The cap is typically worn by Muslim men in Central and South Asia. It was worn by Muhammad Ali Jinnah, the founding father of Pakistan, where it is known as the Jinnah cap. The karakul, which had distinguished all educated urban men since the beginning of the 20th century, has fallen out of fashion in Afghanistan and Pakistan.

== Design and production ==
In terms of design, the cap is peaked and has several parts. It folds flat when taken off the head. The cap has been particularly popular among the Muslim population of Central and South Asia, however, there is no religious significance attached to it.

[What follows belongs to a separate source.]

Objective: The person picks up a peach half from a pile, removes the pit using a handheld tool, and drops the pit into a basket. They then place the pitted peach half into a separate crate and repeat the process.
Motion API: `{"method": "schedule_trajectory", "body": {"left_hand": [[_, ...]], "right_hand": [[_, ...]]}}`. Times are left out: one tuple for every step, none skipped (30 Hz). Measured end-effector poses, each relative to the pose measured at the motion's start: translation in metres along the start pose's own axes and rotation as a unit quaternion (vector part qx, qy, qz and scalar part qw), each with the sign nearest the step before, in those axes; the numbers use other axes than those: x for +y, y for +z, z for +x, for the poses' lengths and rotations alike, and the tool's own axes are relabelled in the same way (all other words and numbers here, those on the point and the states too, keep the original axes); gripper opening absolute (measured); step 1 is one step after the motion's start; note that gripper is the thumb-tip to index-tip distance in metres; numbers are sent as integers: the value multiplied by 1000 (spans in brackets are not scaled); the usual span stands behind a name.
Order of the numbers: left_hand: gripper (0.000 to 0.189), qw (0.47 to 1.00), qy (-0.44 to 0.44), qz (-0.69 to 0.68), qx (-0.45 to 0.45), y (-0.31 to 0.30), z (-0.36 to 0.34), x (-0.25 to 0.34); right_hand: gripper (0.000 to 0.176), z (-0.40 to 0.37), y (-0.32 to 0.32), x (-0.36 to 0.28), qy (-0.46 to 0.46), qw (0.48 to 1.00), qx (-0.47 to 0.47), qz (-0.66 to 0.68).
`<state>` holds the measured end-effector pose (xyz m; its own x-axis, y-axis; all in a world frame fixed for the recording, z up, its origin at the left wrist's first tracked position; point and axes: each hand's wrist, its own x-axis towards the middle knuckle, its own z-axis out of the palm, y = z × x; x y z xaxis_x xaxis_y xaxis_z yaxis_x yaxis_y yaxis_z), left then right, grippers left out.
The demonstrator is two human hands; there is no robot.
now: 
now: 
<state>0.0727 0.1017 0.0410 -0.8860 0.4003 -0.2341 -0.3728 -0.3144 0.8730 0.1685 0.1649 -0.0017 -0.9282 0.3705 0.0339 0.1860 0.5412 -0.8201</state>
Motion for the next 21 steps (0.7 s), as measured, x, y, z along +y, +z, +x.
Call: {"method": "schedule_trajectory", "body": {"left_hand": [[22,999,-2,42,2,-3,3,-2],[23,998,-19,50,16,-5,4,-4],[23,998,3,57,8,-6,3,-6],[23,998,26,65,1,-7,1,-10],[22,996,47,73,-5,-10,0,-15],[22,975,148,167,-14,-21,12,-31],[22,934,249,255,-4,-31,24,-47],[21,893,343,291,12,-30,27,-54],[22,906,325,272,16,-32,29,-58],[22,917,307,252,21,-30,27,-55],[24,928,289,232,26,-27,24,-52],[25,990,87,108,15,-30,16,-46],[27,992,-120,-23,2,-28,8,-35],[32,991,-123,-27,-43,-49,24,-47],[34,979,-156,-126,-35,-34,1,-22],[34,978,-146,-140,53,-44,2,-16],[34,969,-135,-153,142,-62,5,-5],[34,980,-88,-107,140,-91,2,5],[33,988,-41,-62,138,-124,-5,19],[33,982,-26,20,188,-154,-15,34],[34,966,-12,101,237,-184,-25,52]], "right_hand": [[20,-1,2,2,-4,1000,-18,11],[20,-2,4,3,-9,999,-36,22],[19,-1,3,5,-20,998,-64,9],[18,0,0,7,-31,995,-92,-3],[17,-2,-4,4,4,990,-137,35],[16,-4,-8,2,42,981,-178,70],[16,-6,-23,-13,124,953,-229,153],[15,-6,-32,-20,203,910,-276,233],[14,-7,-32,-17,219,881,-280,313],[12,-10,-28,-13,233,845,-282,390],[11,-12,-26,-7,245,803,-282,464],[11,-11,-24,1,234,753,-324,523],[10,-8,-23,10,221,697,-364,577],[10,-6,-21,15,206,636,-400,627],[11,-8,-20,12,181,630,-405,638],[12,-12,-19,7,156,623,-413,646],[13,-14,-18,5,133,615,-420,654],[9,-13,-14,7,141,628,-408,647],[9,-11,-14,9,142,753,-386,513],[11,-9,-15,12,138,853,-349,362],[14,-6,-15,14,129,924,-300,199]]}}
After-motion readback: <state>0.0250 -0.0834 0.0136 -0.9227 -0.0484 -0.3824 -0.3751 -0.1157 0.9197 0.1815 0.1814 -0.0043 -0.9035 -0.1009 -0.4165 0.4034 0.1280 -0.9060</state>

The cap is made of the fur of the Qaraqul or Karakul breed of sheep, which is found in the desert areas of Central Asia. The sheep have been named in connection to the city of Qorakoʻl, a town in the Bukhara Region of Uzbekistan. Later, the cap gained popularity in Mazar-i-Sharif, a city in Afghanistan, after which Uzbek craftsmen introduced the craft to Pakistan.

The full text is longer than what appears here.